Moving on to hydration. Take your weight and divide by two. That’s how many ounces of water you need to be consuming each day. If you consume caffeinated or alcoholic beverages throughout the day, you will need to add those into that number. For example, if you weigh 100 pounds, you need to consume 50 ounces of water each day, plus the two eight-ounce cups of coffee and the one 16-ounce beer you drank, making it a total of 82 ounces of water you need to drink that day. Your body can absorb approximately one cup of water every 20 minutes. So the consistency of drinking is important as well as the quantity. Know the signs of dehydration. If you’re thirsty, you’re already dehydrated. Also know that it can take up to two weeks to become rehydrated once you are dehydrated. For those of you that struggle with consuming water, check out the Hidrate Spark ( It not only measures your water intake, it also reminds you when you haven’t been drinking by lighting up and sending you a friendly text reminder, like “You are feeling very thirsty” or “if you want to look like a mermaid, you better drink more water.”

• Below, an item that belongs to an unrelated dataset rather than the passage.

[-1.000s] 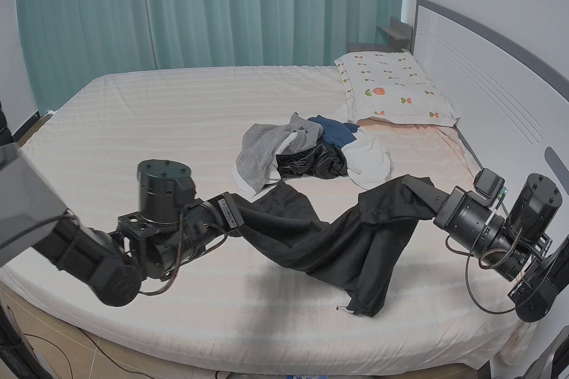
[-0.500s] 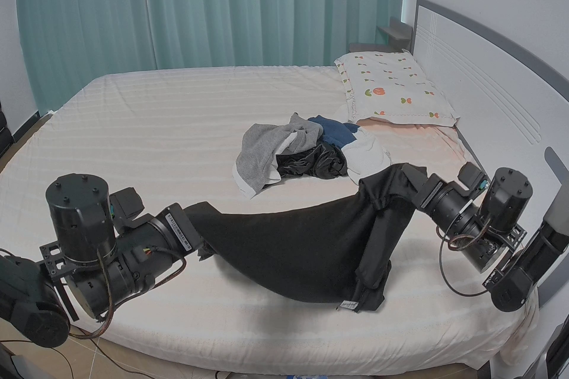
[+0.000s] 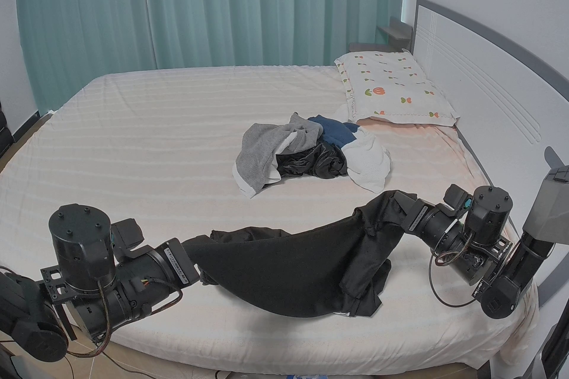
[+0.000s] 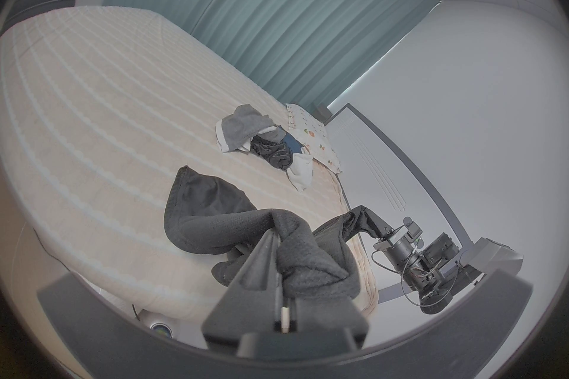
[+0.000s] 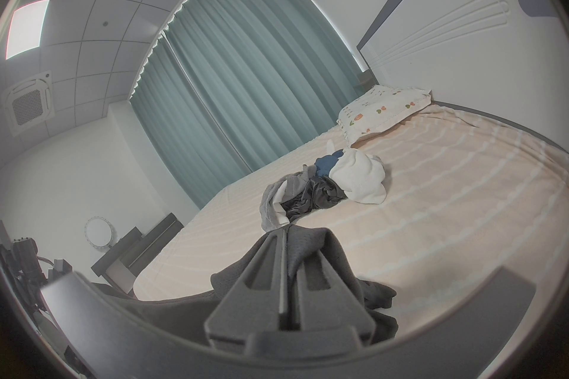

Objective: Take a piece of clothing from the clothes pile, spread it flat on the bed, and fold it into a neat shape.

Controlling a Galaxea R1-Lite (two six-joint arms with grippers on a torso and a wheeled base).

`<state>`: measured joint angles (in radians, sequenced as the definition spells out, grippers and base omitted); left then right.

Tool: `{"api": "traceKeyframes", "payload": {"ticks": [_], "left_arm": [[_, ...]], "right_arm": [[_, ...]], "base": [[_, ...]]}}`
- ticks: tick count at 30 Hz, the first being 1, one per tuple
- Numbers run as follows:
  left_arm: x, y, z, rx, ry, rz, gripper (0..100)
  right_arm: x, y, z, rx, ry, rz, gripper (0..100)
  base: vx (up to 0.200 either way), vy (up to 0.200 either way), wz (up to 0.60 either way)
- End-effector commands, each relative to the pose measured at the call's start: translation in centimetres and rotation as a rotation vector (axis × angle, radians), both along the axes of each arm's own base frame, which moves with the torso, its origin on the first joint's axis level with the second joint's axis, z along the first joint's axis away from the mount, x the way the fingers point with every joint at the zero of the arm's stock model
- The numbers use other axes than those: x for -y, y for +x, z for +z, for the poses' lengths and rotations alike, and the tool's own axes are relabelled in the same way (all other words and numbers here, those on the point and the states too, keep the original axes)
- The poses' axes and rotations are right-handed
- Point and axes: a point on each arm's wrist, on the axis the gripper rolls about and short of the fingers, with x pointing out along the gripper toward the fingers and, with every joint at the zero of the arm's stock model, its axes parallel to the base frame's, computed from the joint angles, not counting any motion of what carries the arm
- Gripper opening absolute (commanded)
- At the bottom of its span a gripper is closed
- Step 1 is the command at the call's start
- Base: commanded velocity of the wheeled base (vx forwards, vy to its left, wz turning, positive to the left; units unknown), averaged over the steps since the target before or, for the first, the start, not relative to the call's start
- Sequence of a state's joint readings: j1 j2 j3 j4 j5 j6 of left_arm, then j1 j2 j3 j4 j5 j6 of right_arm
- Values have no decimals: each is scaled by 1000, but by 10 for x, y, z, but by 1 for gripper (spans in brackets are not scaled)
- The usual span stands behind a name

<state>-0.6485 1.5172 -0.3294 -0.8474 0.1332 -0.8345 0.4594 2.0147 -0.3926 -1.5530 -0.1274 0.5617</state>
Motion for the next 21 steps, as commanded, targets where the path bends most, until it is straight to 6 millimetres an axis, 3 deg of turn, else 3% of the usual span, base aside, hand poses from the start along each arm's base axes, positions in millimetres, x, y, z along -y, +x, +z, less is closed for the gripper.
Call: {"api": "traceKeyframes", "payload": {"ticks": [1, 13, 21], "left_arm": [[1, 2, -6, -22, 13, 1, 0], [1, 1, -4, -17, 10, -1, 0], [3, 4, -6, -23, 14, -1, 0]], "right_arm": [[1, -1, -1, 0, 0, -1, 0], [3, 0, 0, 3, 1, -8, 0], [2, -1, 0, 2, 0, -5, 0]], "base": [[-200, 0, 0], [-200, 0, 0], [0, 0, 0]]}}
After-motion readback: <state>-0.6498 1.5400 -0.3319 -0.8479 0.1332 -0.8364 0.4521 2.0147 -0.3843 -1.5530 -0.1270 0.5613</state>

Finally, exercise. The American College of Sports Medicine recommends strength training two times per week and 150 minutes of moderate cardio or 75 minutes of intense cardio weekly. Moderate cardio is working up a sweat; intense cardio is breathlessness. If you would like to start exercising, first consult your doctor, then be sure to fit your life around your workouts rather than your workouts around your life, and you will be much more apt to stick with it. Work out with a friend, join a Zumba class, get a cool workout wardrobe, make it fun and change it up. You’ll have more energy, feel great and you won’t regret it!